Many years later at a memorial for Donny, his older brother Dave, an MIT graduate, asked me about my sister Joan, a classmate of his in 1940, and told me that she was the smartest girl he had ever known. Or one. His wife was standing by smiling. Sort of. Speaking of brothers, both Donny and I were lucky in the draw. Everybody deserves a big brother.
Each of us had one. This brings out the question, “What about those of us who only have a little brother?” This question is unanswerable because we only little brothers never get to experience the ecstasy… or the constant exasperation attached. So, in this case, we’re left with David and Jim. Not for long, though. Just long enough to satisfy lovable needs and salutes. Jim was older, seven years older — and brighter and stronger and, in every way, a lot more mechanically inclined. David, so far as I could, or can, know him, was every inch as scientifically oriented as anyone in my narrow universe. And as kind to his little brother’s riffraff friends as can be expected, and I now know, first hand, still is.
In the early and the middle of the thirties a new and welcome, and a necessary in most cases, came to roost in most homes in the borough, known as “Maids”, or in our house just plain “Help”. Many arrived on buses early in the morning, while others had agreed to staying over, with a weekly day-off.
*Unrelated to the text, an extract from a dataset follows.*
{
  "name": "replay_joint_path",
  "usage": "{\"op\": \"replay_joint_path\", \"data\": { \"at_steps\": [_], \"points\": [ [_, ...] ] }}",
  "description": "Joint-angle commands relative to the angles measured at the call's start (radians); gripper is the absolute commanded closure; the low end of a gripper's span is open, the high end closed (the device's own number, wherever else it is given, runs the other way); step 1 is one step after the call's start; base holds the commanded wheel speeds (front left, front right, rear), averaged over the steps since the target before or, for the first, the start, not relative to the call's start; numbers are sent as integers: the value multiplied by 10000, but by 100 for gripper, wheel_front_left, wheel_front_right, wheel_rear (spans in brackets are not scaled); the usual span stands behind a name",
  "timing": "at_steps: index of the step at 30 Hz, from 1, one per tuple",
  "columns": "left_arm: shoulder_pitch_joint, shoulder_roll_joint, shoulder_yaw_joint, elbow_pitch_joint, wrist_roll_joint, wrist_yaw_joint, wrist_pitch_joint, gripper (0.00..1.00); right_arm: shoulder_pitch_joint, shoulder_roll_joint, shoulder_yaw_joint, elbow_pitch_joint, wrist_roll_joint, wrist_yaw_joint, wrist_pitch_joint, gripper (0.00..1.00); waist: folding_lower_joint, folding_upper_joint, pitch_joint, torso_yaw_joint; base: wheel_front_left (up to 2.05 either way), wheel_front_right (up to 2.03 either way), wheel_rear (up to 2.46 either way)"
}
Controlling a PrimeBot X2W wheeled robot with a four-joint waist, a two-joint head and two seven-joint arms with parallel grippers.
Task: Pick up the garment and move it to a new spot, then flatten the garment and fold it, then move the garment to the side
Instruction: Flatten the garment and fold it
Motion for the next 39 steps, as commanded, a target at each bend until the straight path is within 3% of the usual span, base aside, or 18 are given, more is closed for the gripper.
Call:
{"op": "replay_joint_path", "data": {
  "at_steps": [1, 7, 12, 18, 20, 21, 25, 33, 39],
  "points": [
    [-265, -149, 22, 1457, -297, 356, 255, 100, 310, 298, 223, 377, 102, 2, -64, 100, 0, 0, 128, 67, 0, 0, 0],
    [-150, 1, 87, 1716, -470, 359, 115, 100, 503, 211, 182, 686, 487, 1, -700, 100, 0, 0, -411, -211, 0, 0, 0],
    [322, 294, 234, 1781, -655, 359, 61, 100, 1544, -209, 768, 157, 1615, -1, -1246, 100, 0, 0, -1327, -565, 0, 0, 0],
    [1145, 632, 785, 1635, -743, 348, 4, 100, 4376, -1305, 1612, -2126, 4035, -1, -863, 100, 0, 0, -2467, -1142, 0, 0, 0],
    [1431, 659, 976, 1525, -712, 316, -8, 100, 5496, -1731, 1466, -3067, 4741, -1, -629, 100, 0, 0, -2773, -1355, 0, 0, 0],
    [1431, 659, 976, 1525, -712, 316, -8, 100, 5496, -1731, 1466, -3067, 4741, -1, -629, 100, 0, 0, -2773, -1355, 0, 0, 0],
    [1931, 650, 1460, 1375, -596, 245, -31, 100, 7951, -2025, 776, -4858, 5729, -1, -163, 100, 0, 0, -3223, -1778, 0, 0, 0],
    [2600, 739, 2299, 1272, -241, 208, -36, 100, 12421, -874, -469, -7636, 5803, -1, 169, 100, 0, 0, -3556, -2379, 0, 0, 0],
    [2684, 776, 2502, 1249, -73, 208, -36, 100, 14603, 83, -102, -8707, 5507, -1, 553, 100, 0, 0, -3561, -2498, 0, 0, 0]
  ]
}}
All, in addition to their responsibilities in the kitchen, cleaning of the house, and the laundry, faced the duties of childcare for one to five (in one-to-nine in one instance I remember) including discipline, duty/cleanliness and love at six dollars all for a week. Plus the wisdom of an NFL referee. And all this with a smile.
Mine were Daisy; Betty, later on. There were several, as you must expect. Donny’s was Sadie. A gem. And I think, forever.
How all this connects historical misery to my accidental affection for the time, the circumstance, and my memories of all the above that is gone. It is important to provide a father to whatever matters now. Honor. And more confusion.
Just why I’ve spun this small background reminder into the midst of a fond recall of two curious kids in a world itself confused, and about to change forever in its shape, its promise, its pain and its ugly truth. And then to learn that to cure all this was up to US! With all of our brothers and sisters, big and little. And that all of our Daisies and Sadies were swept away into shipyards and factories at decent wages. And public respect. All at once! And on magazine covers.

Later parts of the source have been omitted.